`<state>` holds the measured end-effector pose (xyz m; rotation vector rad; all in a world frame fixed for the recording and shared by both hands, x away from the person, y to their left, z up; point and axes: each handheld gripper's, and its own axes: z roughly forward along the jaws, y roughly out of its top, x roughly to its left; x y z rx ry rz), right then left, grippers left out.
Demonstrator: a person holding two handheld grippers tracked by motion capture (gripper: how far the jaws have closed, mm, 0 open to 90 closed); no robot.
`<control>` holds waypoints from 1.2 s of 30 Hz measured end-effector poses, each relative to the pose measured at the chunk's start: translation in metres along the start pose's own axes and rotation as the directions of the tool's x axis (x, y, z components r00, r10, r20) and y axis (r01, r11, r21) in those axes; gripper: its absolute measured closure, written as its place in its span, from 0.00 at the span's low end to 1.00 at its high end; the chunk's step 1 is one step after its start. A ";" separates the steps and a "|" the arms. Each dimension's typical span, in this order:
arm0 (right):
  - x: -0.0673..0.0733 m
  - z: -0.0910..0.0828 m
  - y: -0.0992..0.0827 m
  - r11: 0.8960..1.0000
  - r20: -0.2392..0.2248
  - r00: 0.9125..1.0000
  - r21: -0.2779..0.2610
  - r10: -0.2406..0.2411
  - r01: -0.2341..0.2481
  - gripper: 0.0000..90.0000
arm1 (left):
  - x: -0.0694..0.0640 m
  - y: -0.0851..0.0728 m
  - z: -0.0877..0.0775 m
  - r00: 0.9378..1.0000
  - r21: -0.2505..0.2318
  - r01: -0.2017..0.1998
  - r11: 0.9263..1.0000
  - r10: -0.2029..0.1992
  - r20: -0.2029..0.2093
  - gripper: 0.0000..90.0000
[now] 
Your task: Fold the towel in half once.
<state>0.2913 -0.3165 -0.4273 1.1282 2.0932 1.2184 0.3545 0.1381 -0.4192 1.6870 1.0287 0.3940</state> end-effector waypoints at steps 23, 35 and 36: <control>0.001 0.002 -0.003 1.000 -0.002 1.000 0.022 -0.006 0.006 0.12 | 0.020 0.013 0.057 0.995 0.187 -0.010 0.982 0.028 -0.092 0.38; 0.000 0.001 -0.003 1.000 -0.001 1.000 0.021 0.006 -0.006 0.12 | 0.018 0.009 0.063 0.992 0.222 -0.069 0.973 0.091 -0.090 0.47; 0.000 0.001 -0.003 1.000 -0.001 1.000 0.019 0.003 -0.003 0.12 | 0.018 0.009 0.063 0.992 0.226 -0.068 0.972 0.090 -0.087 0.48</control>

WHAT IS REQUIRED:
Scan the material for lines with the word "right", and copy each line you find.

ANSWER SPACE:
`<state>` holds the measured end-effector pose (xyz m; rotation vector rad; all in a world frame fixed for the recording and shared by both hands, x away from the person, y to their left, z up; point and axes: each handheld gripper's, and its own axes: z roughly forward along the jaws, y roughly out of its top, x roughly to its left; x y z rx ry rz), right then left, grippers left out.
arm0 (right):

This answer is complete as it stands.